Lorsque le dernier d’entre nous est passé sur la dalle, la porte redescend par à-coups dans des claquements secs et espacés. Trente secondes après notre passage, elle se ferme totalement. Léonie choisit une autre porte qui s’ouvre également lorsque notre poids enfonce la dalle. Jésus dit :
— Les Opaques étaient astucieux.
Nous entrons dans une petite pièce avec une fontaine à sec en son centre. Une porte en forme d’éventail sur notre gauche est ornée d’assez de fioritures pour que nous supposions qu’elle mène au Graal. Je m’avance sur la dalle, et les différentes parts de l’éventail se télescopent pour béer. Léonie se place sur la dalle pour l’empêcher de se refermer J’avance alors vers la passerelle qui fait le tour de l’immense hall, au-dessus d’un large bassin circulaire. Il est remplit d’un liquide irisé ressemblant à de l’essence. La passerelle s’interrompt sur notre droite pour descendre en escaliers jusqu’au pied du bassin. Des petites échelles permettent de se plonger tout autour. Je suis toute excitée. La jeunesse éternelle est là, sous mes yeux ! Y parvenir aura été si facile !

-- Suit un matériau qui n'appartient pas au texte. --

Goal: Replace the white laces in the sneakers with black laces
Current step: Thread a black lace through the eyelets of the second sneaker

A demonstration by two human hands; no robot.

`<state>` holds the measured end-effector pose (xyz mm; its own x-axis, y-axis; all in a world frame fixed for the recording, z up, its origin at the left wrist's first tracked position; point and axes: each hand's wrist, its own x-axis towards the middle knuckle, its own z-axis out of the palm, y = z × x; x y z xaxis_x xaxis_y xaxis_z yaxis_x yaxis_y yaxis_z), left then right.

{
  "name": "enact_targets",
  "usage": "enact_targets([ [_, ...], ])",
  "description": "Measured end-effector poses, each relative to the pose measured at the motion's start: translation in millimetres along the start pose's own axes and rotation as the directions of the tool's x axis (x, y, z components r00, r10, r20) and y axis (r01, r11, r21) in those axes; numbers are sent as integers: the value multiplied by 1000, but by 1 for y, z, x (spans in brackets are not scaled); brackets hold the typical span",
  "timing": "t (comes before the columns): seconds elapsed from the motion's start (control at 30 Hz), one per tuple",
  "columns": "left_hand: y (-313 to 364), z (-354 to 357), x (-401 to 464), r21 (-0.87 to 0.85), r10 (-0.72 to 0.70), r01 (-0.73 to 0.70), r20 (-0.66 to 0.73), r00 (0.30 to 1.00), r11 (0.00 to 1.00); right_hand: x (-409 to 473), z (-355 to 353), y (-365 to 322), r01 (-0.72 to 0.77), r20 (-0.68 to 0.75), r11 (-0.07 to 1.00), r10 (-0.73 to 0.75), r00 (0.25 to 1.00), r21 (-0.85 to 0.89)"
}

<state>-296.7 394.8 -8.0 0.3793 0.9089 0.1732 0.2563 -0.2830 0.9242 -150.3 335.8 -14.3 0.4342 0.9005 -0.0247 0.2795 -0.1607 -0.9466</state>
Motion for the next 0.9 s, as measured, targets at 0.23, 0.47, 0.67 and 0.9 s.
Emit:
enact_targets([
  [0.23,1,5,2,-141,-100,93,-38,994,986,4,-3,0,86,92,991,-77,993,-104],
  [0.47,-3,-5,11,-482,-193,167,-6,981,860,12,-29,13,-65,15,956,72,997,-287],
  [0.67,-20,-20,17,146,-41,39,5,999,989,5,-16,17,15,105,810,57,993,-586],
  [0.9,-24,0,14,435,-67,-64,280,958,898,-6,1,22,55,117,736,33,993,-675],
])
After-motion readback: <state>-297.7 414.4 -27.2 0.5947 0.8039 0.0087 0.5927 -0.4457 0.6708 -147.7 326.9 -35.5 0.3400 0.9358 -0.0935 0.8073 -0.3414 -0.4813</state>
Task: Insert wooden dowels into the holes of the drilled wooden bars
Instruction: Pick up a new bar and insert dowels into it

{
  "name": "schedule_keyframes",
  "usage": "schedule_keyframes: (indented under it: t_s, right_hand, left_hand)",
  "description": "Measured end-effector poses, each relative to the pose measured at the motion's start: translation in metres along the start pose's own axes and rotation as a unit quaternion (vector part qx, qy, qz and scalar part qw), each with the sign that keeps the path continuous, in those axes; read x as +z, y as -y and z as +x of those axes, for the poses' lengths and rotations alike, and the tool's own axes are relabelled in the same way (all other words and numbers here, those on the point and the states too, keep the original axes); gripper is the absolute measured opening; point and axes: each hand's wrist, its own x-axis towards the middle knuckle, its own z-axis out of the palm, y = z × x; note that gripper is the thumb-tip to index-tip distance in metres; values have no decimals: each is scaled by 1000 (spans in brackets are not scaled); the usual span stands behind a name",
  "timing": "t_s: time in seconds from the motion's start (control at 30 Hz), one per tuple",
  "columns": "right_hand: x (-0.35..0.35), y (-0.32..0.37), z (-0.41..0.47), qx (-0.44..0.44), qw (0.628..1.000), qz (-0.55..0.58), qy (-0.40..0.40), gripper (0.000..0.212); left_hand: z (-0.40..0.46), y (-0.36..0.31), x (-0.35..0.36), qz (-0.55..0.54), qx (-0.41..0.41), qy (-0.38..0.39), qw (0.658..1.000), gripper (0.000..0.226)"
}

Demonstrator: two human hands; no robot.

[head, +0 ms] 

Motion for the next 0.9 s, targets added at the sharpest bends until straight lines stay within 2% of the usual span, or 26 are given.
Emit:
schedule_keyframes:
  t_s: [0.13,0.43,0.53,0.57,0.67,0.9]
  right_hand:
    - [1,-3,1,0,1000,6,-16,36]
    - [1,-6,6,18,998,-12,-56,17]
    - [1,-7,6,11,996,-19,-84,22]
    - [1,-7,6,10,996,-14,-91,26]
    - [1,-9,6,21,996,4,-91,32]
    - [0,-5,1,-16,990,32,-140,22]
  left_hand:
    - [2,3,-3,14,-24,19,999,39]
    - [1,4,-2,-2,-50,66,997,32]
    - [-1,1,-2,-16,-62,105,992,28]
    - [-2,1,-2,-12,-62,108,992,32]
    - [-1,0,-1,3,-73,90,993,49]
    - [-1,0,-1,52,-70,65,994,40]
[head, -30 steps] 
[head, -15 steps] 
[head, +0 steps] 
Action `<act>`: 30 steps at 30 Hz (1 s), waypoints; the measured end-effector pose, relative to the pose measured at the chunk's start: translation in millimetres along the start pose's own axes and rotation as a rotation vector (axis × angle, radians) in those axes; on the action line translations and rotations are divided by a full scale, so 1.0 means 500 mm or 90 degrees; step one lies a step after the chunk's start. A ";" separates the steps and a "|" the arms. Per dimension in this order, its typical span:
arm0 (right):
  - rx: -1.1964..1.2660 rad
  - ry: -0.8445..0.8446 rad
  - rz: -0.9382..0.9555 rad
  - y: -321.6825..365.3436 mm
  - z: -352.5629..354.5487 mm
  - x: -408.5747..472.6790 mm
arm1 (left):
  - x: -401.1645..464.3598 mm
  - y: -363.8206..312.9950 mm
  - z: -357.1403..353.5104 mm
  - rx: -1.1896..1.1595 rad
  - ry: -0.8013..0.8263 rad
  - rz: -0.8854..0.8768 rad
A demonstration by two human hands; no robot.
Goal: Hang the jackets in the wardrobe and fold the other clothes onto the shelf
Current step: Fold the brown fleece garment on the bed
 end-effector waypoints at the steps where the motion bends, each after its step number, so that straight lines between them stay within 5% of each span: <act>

Mes amis me suivent et l’éventail d’acier se referment après huit claquements métalliques. La queue de Cadeau bat contre mes jambes tandis que je m’avance vers l’escalier.
Soudain, à l’opposé de nous, un éventail s’ouvre. Quatre soldats en noir, la croix èvanique blanche brodée en grand sur le torse surgissent. Ils arment les fusils. Le shérif saisit Maman et la jette par-dessus la rambarde. Le mur à côté de moi éclate sous une balle. Je saisis Cadeau par le collier et me jette avec lui. Jésus glisse sous la rambarde. Nous tombons alors que les balles de nos ennemis se perdent dans le vide. Le fluide nous enveloppe, s’immisce dans ma plaie, rendant mes fesses glacées. Je réémerge, couverte de mucus gluant, peinant à nager. Je n’arrive pas à respirer. Par reflexe, je porte les mains à ma bouche, et je perce la membrane visqueuse qui m’obstrue la bouche. Le goût chimique recouvre mes papilles. Une balle siffle dans mes cheveux. Je m’empresse alors de nager derrière Cadeau qui bas de pattes en panique. Sous la rambarde, les tireurs ne pourront pas m’avoir.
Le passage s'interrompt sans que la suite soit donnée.